La devastación es que te reciban con un número: 84. La semana pasada, apenas unas horas después de que un terremoto hiciera temblar Marruecos, Tafgarte era una herida abierta en mitad de la montaña. Perdida en el Atlas marroquí, una de las zonas cero del seísmo, Tafgarte había pasado de ser una humilde y bucólica aldea de 120 casas de piedra habitada por campesinos y pastores, a un alud de rocas, vigas de madera despedazadas, hierros retorcidos y ropas rasgadas. No quedaba nada. Cuando llegué al pueblo, al final de una carretera estrecha y serpenteante, uno de sus vecinos, Hannanh Abouss, no esperó ni siquiera a que apagara el motor del coche. Abrió la puerta del vehículo y gritó una y otra vez la misma cifra: ochenta y cuatro, ochenta y cuatro. - Xavier Aldekoa, Corresponsal de la vanguardia en África Subsahariana.
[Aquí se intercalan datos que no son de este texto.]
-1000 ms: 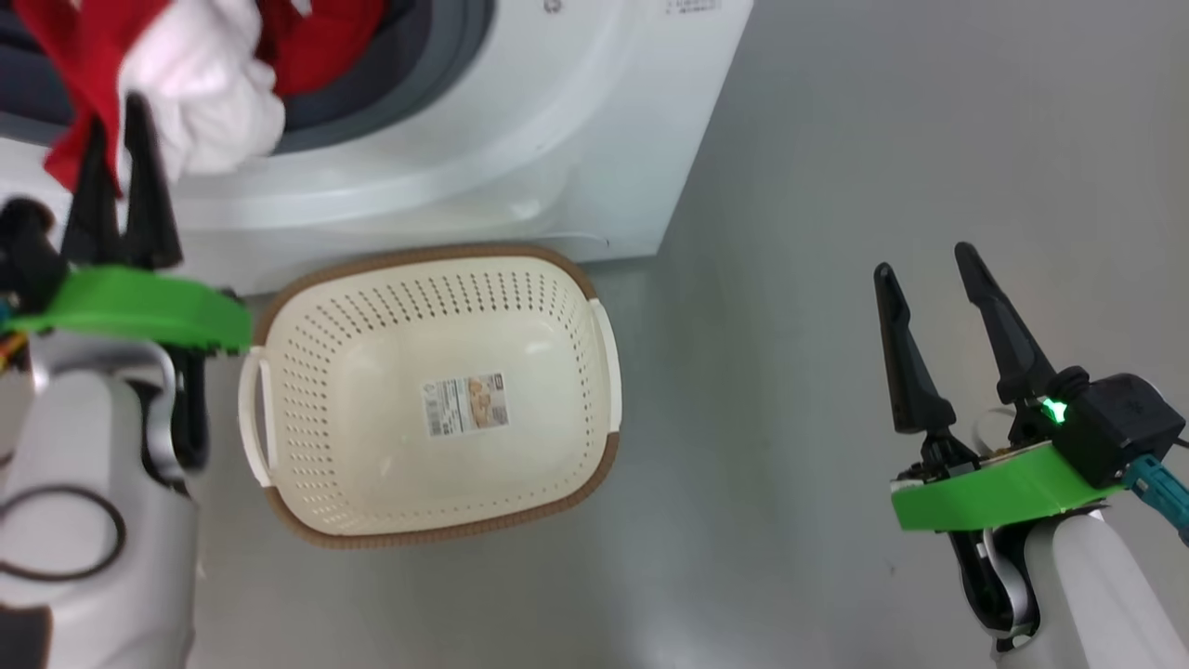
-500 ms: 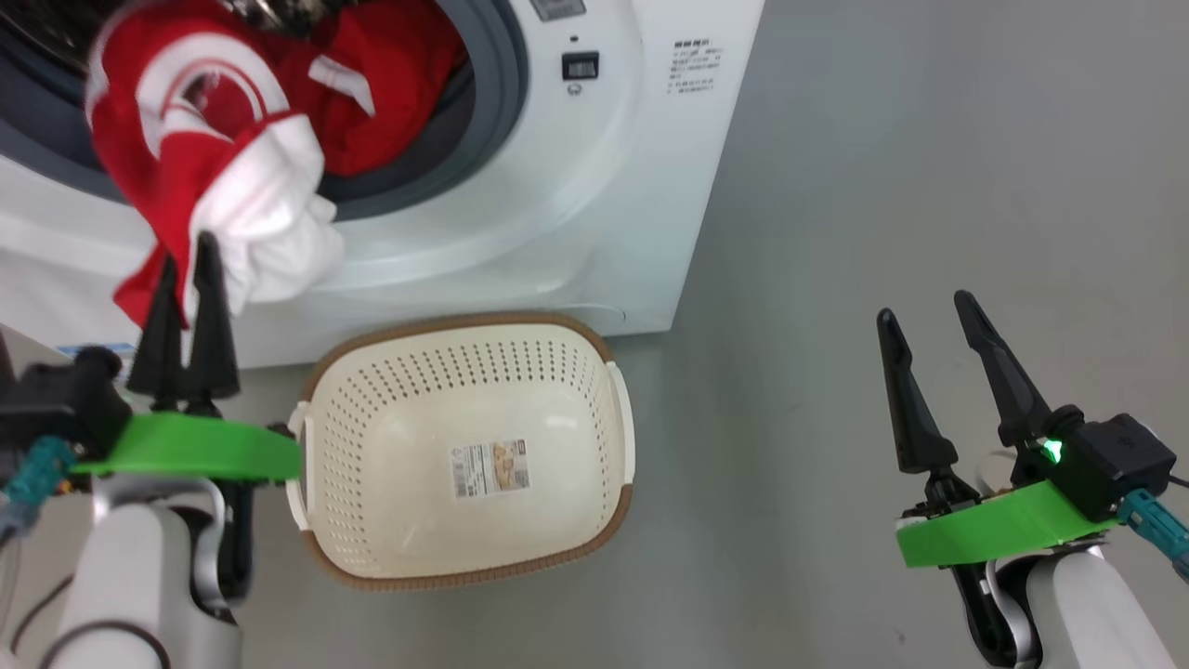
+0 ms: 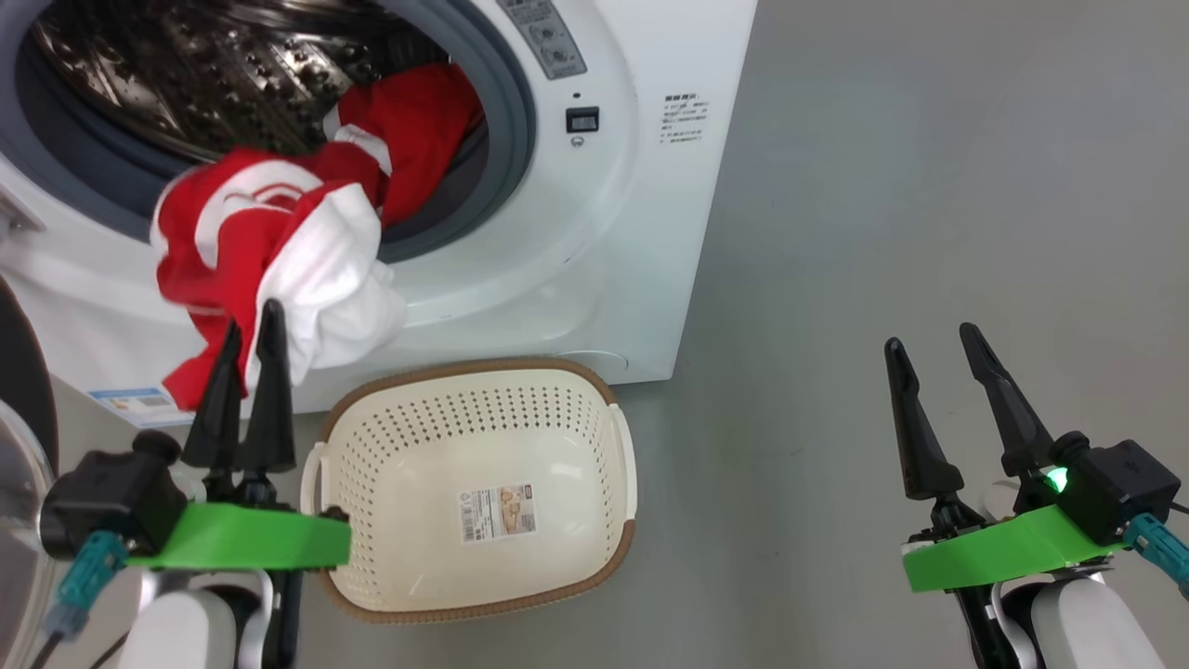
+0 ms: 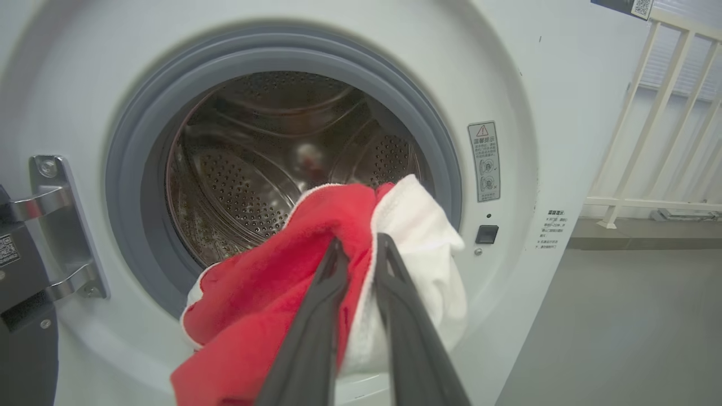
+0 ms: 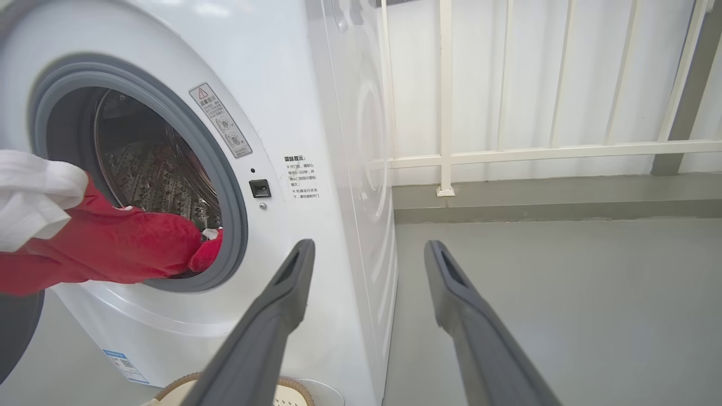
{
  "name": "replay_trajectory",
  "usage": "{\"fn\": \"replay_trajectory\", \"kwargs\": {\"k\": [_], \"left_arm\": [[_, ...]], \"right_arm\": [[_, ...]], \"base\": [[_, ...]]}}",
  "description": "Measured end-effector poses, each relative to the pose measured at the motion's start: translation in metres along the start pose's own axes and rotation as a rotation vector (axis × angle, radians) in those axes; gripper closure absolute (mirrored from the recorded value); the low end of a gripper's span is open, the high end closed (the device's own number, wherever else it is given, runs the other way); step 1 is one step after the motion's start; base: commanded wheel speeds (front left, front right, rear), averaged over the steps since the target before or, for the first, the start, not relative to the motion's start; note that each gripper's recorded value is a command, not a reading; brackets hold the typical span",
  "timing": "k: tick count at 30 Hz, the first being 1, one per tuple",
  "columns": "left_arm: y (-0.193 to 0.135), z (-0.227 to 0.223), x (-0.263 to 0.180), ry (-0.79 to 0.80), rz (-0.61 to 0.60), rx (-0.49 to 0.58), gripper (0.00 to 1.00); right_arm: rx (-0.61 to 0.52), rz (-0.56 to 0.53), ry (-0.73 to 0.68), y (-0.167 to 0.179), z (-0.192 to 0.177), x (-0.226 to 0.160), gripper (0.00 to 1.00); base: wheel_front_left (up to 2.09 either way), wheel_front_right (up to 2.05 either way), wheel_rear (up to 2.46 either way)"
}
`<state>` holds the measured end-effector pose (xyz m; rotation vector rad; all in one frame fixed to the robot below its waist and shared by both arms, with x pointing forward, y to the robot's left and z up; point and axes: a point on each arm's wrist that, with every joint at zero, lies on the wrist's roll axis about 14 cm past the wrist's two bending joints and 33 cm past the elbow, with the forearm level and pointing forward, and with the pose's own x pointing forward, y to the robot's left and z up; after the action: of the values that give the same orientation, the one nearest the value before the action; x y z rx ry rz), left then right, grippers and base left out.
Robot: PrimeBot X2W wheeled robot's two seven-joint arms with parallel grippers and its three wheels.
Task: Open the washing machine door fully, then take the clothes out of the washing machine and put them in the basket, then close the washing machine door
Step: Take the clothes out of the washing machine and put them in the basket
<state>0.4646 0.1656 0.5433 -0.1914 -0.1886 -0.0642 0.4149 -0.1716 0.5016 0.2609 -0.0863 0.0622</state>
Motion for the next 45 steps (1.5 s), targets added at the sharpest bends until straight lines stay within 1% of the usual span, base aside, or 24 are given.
{"fn": "replay_trajectory", "kwargs": {"k": [6,12,14,18,28,32,33,39,45], "left_arm": [[-0.016,0.009,-0.005,-0.004,-0.031,-0.031,1.0],[-0.027,-0.01,-0.005,0.061,-0.049,-0.079,1.0],[-0.031,-0.027,-0.007,0.114,-0.052,-0.094,1.0],[-0.026,-0.075,-0.014,0.25,-0.028,-0.109,1.0],[-0.027,-0.164,-0.012,0.483,-0.019,-0.143,1.0],[-0.025,-0.207,-0.021,0.621,0.001,-0.15,1.0],[-0.025,-0.207,-0.021,0.621,0.001,-0.15,1.0],[-0.027,-0.242,-0.025,0.744,0.018,-0.16,1.0],[-0.028,-0.278,-0.037,0.897,0.037,-0.162,1.0]], "right_arm": [[-0.002,-0.01,0.004,-0.003,-0.001,-0.004,0.0],[-0.003,-0.019,0.017,-0.007,-0.006,-0.003,0.0],[-0.003,-0.022,0.027,-0.008,-0.01,-0.002,0.0],[0.002,-0.026,0.047,-0.009,-0.018,0.001,0.0],[0.007,-0.025,0.078,-0.012,-0.034,0.014,0.0],[0.006,-0.025,0.093,-0.013,-0.042,0.019,0.0],[0.006,-0.025,0.093,-0.013,-0.042,0.019,0.0],[0.006,-0.048,0.109,-0.022,-0.049,0.022,0.0],[0.003,-0.07,0.147,-0.031,-0.063,0.02,0.0]], "base": [[0.0,0.0,0.0],[0.0,0.0,0.0],[0.0,0.0,0.0],[0.0,0.0,0.0],[0.0,0.0,0.0],[0.0,0.0,0.0],[0.0,0.0,0.0],[0.0,0.0,0.0],[0.0,0.0,0.0]]}}
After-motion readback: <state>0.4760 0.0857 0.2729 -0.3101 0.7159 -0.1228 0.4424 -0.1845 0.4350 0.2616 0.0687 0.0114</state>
De sus 450 habitantes, el terremoto había matado a 84. Abouss podría haber dicho sus nombres y apellidos de carrerilla: eran su familia, sus amigos y sus vecinos de toda la vida. Por eso precisó en seguida que habría doce muertos más, pero que sus cuerpos estaban todavía debajo de las piedras. Como nadie había venido a ayudarles, eran los propios vecinos quienes debían remover los escombros. Al recorrer lo que quedaba de las calles de Tafgarte se escuchaba a la gente llorar sin parar. Algunas familias esperaban sobre las ruinas de sus casas, cansadas y desesperadas después de retirar durante horas aquel revoltijo imposible de piedra y muerte. Sobre una de las casas en ruinas, tres niños con la mirada vacía estaban sentados junto a tres bultos envueltos en mantas: los pocos enseres que habían podido recuperar de la destrucción. El más pequeño, de cuatro años, había encontrado un juguete, un autobús blanco que hacía rodar en sus rodillas adelante y atrás y de atrás hacia adelante. El mayor, de 14 años, se llamaba Mohamed. Llevaba una chaqueta negra con capucha azul y, debajo del abrigo, la camiseta blaugrana del Barça.
Al ver los colores culés, quise explicarle que yo venía de Barcelona y ese era mi equipo y le levanté el pulgar. Durante mis viajes por África, a menudo ocurre que charlar de fútbol, del FC Barcelona o Messi, relaja la tensión. A veces, calma los nervios de unos rebeldes armados y agitados, otras veces rebaja las intenciones de un policía corrupto y en otras rompe por unos instantes la barrera del dolor y permite que, quien está delante hundido en el tormento, se distraiga durante unos segundos.
En Tafgarte no ocurrió. Mohamed me miró con unos ojos negros vacíos y cuando entendió qué le estaba diciendo, intentó sonreír pero no lo consiguió. En lugar de una sonrisa, en su rostro apareció una mueca de tristeza profunda y sus labios se torcieron levemente hacia la izquierda.
A veces, ni siquiera el fútbol sirve.